| Annette Rößler |
| 17.07.2026 14:00 Uhr |
Die in der Studie eingesetzte Dosis von 100.000 Internationalen Einheiten Vitamin D übersteigt die ansonsten übliche Dosierung um ein Vielfaches. Von einer Nachahmung auf eigene Faust ist dringend abzuraten. / © Getty Images/Science Photo Library
Die bei einer Krebserkrankung oft erforderlichen aggressiven Therapien können Nebenwirkungen an verschiedenen Organen verursachen, darunter die Haut. So können Patienten unter einer Chemotherapie ein nicht allergisches Exanthem entwickeln, das mit Empfindungsstörungen, Juckreiz oder Schmerzen einhergeht. Laut der S3-Leitlinie zur Supportivtherapie bei Krebs manifestiert sich ein TEC innerhalb weniger Tage bis circa drei Wochen nach der Gabe von Zytostatika, insbesondere von Pyrimidinanaloga, Anthracyclinen, Taxanen und Methotrexat.
Dagegen ist die akute Radiodermatitis eine mögliche Folgeerscheinung einer Strahlentherapie. Sie kann den ganzen Körper einschließlich der Kopfhaut betreffen und äußert sich als Erythem mit Überwärmung, Juckreiz, Brennen und Schmerz.

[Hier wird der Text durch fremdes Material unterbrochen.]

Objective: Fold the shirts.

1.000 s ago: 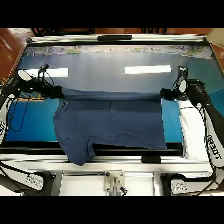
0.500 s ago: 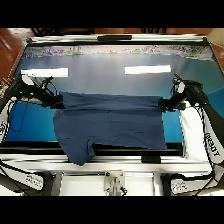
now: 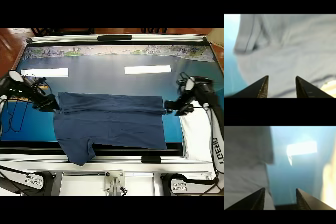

In der Leitlinie heißt es, ein TEC sei meist selbstlimitierend und heile zwischen den Chemotherapiezyklen ab. Eine RD sei meist gering ausgeprägt und lasse sich durch Hautpflege teilweise verhindern beziehungsweise schneller zur Abheilung bringen. Allerdings gibt es bei beiden Therapienebenwirkungen auch Patienten, die besonders stark betroffen sind – so stark, dass der weitere Verlauf der Krebstherapie gefährdet ist.
Für solche Patienten könnte eine einmalige Gabe von hoch dosiertem Colecalciferol (Vitamin D) infrage kommen. Das geht aus einem Artikel im Fachjournal »JAMA Dermatology« hervor, den ein Team um Mihir K. Patil von der University of Illinois at Urbana-Champaign, Urbana, geschrieben hat. Die Rationale für die Anwendung von Vitamin D in dieser Indikation bildeten Fallbeschreibungen, präklinische und klinische Studien, in denen sich gezeigt hatte, dass einmalig in hoher Dosis verabreichtes Vitamin D in der Haut entzündungshemmend wirkt. Hautrötungen und Ödeme bildeten sich schneller zurück, und Läsionen heilten beschleunigt ab, berichten die Autoren.
In der Publikation geben sie die Ergebnisse einer retrospektiven Fallserie mit 33 Patientinnen und Patienten wieder. 28 Teilnehmende litten an einem TEC und fünf an einer RD. Alle erhielten oral 100.000 Internationale Einheiten Vitamin D, entweder auf einmal oder aufgeteilt auf zwei Einzeldosen, und wurden zehn Tage lang nachbeobachtet.
Nach der Vitamin-D-Einnahme kam es bei 26 von 30 Teilnehmenden (87 Prozent) zu einer Besserung der Symptome, und zwar im Median nach fünf Tagen. Besonders schnell sprachen Patienten mit bestimmten Subtypen an: einer neutrophilen ekkrinen Hidradenitis oder Hauterscheinungen, die einem Stevens-Johnson-Syndrom beziehungsweise einer toxischen epidermalen Nekrolyse ähnelten.
Da eine so hohe Vitamin-D-Dosis den Calciumwert des Blutes beeinflussen könnte, wurde auch darauf geschaut. Es traten aber keine nennenswerten Veränderungen der Serum-Calciumwerte und auch sonst keine Nebenwirkungen der Vitamin-D-Gabe auf. 24 von 33 Patienten konnten die Krebstherapie ohne Unterbrechung fortsetzen.
Eine Einmalgabe von Vitamin D in sehr hoher Dosierung sei in dieser Fallserie mit einer schnellen symptomatischen und objektiven Besserung von TEC und RD verbunden gewesen, ohne Nebenwirkungen zu verursachen, lautet die Zusammenfassung der Autoren. Der Ansatz solle in weiteren Studien näher untersucht werden.